In order to establish a violation of the Act, respondents had the burden of proving four facts: (1) that Texaco’s sales to Gull and Dompier were made in interstate commerce; (2) that the gasoline sold to them was of the same grade and quality as that sold to respondents; (3) that Texaco discriminated in price as between Gull and Dompier on the one hand and respondents on the other; and (4) that the discrimination had a prohibited effect on competition. 15 U. S. C. § 13(a). Moreover, for each respondent to recover damages, he had the burden of proving the extent of his actual injuries. J. Truett Payne, 451 U. S., at 562.
The first two elements of respondents’ case are not disputed in this Court, and we do not understand Texaco to be challenging the sufficiency of respondents’ proof of damages. Texaco does argue, however, that although it charged different prices, it did not “discriminate in price” within the meaning of the Act, and that, at least to the extent that Gull and Dompier acted as wholesalers, the price differentials did not injure competition. We consider the two arguments separately.
IV
Texaco’s first argument would create a blanket exemption for all functional discounts. Indeed, carried to its logical conclusion, it would exempt all price differentials except those given to competing purchasers. The primary basis for Texaco’s argument is the following comment by Congressman Utterback, an active sponsor of the Act:
“In its meaning as simple English, a discrimination is more than a mere difference. Underlying the meaning of the word is the idea that some relationship exists between the parties to the discrimination which entitles them to equal treatment, whereby the difference granted to one casts some burden or disadvantage upon the other. If the two are competing in the resale of the goods concerned, that relationship exists. Where, also, the price to one is so low as to involve a sacrifice of some part of the seller’s necessary costs and profit as applied to that business, it leaves that deficit inevitably to be made up in higher prices to his other customers; and there, too, a relationship may exist upon which to base the charge of discrimination. But where no such relationship exists, where the goods are sold in different markets and the conditions affecting those markets set different price levels for them, the sale to different customers at those different prices would not constitute a discrimination within the meaning of this bill.” 80 Cong. Rec. 9416 (1936).

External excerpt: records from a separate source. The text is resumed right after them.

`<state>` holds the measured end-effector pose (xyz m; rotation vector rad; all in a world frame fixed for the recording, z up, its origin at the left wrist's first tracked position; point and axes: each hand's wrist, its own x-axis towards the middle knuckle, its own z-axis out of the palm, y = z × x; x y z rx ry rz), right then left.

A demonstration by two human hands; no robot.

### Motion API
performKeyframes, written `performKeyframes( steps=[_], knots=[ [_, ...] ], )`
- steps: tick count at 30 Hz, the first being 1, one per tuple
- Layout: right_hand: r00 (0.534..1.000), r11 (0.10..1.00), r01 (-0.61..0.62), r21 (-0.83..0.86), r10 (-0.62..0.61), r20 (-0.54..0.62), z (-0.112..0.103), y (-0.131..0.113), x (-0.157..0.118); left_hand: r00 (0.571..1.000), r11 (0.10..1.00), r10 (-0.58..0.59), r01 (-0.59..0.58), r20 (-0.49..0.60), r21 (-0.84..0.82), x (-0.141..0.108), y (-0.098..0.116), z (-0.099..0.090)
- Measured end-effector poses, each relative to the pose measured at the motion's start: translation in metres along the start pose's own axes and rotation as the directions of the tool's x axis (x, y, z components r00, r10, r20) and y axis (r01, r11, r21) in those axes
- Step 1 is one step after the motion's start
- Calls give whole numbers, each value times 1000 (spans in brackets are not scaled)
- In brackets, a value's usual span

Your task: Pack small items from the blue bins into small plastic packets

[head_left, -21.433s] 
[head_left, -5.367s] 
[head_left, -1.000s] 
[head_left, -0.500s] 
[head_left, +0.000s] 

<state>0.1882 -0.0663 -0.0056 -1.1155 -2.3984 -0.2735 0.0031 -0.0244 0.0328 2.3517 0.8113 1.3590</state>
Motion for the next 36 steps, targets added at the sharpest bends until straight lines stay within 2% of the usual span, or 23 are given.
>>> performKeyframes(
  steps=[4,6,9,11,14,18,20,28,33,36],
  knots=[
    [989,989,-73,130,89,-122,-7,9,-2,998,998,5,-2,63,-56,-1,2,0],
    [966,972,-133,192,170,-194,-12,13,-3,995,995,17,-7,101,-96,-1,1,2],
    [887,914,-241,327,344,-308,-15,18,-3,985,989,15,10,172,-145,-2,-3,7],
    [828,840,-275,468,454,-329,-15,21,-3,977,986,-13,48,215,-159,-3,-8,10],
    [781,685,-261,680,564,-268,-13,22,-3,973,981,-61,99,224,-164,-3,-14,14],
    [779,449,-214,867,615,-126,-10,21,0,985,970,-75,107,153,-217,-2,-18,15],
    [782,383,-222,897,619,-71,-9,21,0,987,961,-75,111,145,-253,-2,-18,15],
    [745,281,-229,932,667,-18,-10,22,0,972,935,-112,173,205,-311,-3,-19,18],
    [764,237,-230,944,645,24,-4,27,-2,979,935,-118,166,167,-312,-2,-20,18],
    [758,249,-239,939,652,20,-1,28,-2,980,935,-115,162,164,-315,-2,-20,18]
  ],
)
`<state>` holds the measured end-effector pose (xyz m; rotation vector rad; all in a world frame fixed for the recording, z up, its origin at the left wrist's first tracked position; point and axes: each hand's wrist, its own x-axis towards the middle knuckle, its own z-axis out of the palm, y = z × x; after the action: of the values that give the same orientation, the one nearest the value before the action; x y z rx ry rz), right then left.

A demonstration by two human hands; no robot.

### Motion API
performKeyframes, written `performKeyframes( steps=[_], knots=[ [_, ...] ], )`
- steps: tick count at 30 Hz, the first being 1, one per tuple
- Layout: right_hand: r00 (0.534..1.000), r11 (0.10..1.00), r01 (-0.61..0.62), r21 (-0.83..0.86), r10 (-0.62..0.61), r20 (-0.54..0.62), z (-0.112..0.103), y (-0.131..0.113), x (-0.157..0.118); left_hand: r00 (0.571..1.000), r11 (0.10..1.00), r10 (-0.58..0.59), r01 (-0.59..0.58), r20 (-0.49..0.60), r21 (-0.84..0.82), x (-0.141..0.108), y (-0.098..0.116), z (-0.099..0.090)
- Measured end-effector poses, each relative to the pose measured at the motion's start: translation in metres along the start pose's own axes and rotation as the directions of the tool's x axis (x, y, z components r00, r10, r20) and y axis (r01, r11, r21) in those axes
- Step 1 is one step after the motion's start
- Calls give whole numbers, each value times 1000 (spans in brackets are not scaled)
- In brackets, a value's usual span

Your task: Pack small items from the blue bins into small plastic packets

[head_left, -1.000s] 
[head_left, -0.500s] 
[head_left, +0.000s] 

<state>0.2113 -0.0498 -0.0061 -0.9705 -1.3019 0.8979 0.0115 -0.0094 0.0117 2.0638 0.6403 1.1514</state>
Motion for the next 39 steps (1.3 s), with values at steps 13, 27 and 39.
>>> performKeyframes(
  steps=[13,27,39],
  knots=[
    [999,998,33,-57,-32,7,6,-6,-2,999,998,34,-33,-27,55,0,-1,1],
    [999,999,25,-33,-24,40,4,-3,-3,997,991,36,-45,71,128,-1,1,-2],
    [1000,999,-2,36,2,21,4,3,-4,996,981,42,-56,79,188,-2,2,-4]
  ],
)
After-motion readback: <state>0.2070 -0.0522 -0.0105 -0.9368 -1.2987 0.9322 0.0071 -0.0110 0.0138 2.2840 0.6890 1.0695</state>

We have previously considered this excerpt from the legislative history and have refused to draw from it the conclusion which Texaco proposes. FTC v. Anheuser-Busch, Inc., 363 U. S. 536, 547-551 (1960). Although the excerpt does support Texaco’s argument, we remain persuaded that the argument is foreclosed by the text of the Act itself. In the context of a statute that plainly reveals a concern with competitive consequences at different levels of distribution, and carefully defines specific affirmative defenses, it would be anomalous to assume that the Congress intended the term “discriminate” to have such a limited meaning. In Anheuser-Busch we rejected an argument identical to Texaco’s in the context of a claim that a seller’s price differential had injured its own competitors—a so-called “primary line” claim. The reasons we gave for our decision in Anheuser-Busch apply here as well. After quoting Congressman Utterback’s statement in full, we wrote:
“The trouble with respondent’s arguments is not that they are necessarily irrelevant in a § 2(a) proceeding, but that they are misdirected when the issue under consideration is solely whether there has been a price discrimination. We are convinced that, whatever may be said with respect to the rest of §§2(a) and 2(b)—and we say nothing here—there are no overtones of business buccaneering in the §2(a) phrase ‘discriminate in price.’ Rather, a price discrimination within the meaning of that provision is merely a price difference.” Id., at 549.

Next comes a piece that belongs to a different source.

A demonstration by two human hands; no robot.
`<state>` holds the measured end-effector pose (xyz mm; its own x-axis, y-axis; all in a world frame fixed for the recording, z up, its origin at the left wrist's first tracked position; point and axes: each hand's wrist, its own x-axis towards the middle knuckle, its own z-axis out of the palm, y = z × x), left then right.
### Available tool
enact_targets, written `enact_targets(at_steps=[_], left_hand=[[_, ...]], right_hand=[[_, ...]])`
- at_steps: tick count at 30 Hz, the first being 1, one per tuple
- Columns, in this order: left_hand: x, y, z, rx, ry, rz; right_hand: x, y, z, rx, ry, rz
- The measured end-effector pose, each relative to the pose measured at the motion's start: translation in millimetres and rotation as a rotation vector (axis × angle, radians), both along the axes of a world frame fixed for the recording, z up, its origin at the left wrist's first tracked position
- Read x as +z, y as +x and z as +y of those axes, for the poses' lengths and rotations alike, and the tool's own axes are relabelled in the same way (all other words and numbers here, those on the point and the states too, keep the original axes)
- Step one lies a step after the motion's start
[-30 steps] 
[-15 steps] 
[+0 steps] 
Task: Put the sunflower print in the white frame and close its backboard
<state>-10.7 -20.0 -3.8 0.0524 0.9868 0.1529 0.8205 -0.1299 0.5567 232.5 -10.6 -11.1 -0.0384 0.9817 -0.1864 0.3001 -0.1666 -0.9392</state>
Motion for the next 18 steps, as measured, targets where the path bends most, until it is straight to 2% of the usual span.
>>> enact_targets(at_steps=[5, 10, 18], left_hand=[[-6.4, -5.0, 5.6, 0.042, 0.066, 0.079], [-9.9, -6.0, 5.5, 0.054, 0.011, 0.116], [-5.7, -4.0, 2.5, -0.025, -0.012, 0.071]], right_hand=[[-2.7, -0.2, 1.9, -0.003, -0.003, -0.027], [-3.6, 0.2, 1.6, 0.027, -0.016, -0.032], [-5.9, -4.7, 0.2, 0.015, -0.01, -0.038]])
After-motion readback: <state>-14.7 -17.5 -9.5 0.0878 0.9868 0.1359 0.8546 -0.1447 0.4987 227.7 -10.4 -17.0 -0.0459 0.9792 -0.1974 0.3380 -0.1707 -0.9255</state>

After noting that this view was consistent with our precedents, we added:
“[T]he statute itself spells out the conditions which make a price difference illegal or legal, and we would derange this integrated statutory scheme were we to read other conditions into the law by means of the nondirective phrase, ‘discriminate in price.’ Not only would such action be contrary to what we conceive to be the meaning of the statute, but, perhaps because of this, it would be thoroughly undesirable. As one commentator has succinctly put it, ‘Inevitably every legal controversy over any price difference would shift from the detailed governing provisions —“injury,” cost justification, “meeting competition,” etc.—over into the “discrimination” concept for ad hoc resolution divorced from specifically pertinent statutory text.’ Rowe, Price Differentials and Product Differentiation: The Issues Under the Robinson-Patman Act, 66 Yale L. J. 1, 38.” Id., at 650-561.

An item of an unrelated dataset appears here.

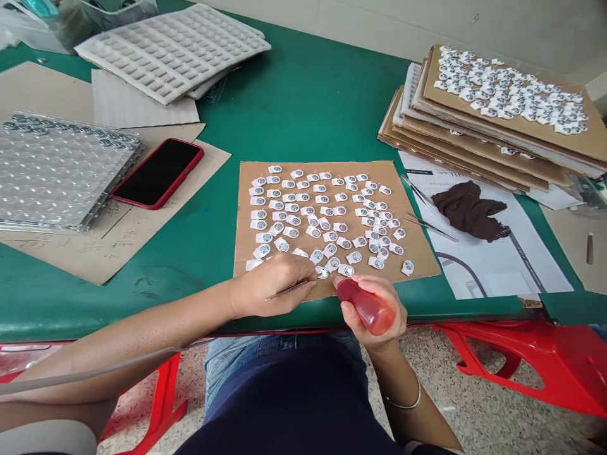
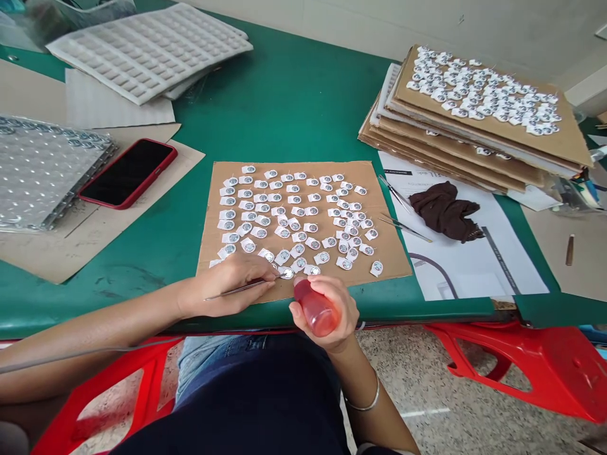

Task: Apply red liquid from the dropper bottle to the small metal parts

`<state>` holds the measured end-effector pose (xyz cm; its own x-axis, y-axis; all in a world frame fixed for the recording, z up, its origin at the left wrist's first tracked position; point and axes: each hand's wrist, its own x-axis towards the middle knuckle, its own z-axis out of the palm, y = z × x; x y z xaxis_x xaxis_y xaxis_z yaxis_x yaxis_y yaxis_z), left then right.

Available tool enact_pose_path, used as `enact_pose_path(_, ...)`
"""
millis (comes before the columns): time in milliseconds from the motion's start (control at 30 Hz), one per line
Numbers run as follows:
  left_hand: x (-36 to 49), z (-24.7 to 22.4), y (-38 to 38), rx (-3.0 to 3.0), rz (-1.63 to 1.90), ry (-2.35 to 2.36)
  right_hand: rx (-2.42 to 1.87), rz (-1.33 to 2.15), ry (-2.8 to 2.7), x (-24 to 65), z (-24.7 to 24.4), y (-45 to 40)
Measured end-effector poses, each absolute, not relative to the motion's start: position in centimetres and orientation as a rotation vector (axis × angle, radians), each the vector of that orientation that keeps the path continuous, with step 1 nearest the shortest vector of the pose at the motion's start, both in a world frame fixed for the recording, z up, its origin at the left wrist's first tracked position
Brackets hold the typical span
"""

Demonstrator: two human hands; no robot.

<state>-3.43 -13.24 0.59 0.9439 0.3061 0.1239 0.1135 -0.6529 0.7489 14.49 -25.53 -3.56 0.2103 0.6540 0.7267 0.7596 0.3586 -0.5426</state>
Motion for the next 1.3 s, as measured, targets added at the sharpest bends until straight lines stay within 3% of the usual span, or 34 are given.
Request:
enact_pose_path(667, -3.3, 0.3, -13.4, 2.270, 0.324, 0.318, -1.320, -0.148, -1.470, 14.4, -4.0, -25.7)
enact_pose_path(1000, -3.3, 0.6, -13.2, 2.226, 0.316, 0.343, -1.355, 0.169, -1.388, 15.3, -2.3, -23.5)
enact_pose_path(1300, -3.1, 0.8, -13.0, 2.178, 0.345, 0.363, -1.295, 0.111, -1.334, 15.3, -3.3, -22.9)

Since we have already decided that a price discrimination within the meaning of § 2(a) “is merely a price difference,” we must reject Texaco’s first argument.
V
In FTC v. Morton Salt Co., 334 U. S. 37, 46-47 (1948), we held that an injury to competition may be inferred from evidence that some purchasers had to pay their supplier “substantially more for their goods than their competitors had to pay.” See also Falls City Industries, Inc. v. Vanco Beverage, Inc., 460 U. S. 428, 435-436 (1983). Texaco, supported by the United States and the Federal Trade Commission as amici curiae (the Government), argues that this presumption should not apply to differences between prices charged to wholesalers and those charged to retailers. Moreover, they argue that it would be inconsistent with fundamental antitrust policies to construe the Act as requiring a seller to control his customers’ resale prices. The seller should not be held liable for the independent pricing decisions of his customers. As the Government correctly notes, Brief for United States et. al. as Amici Curiae 21-22 (filed Aug. 3, 1989), this argument endorses the position advocated 35 years ago in the Report of the Attorney General’s National Committee to Study the Antitrust Laws (1955).
After observing that suppliers ought not to be held liable for the independent pricing decisions of their buyers, and that without functional discounts distributors might go uncompensated for services they performed, the Committee wrote:
“The Committee recommends, therefore, that suppliers granting functional discounts either to single-function or to integrated buyers should not be held responsible for any consequences of their customers’ pricing tactics. Price cutting at the resale level is not in fact, and should not be held in law, ‘the effect of’ a differential that merely accords due recognition and reimbursement for actual marketing functions. The price cutting of a customer who receives this type of differential results from his own independent decision to lower price and operate at a lower profit margin per unit. The legality or illegality of this price cutting must be judged by the usual legal tests. In any event, consequent injury or lack of injury should not be the supplier’s legal concern.
“On the other hand, the law should tolerate no subterfuge. For instance, where a wholesaler-retailer buys only part of his goods as a wholesaler, he must not claim a functional discount on all. Only to the extent that a buyer actually performs certain functions, assuming all the risk, investment, and costs involved, should he legally qualify for a functional discount. Hence a distributor should be eligible for a discount corresponding to any part of the function he actually performs on that part of the goods for which he performs it.” Id., at 208.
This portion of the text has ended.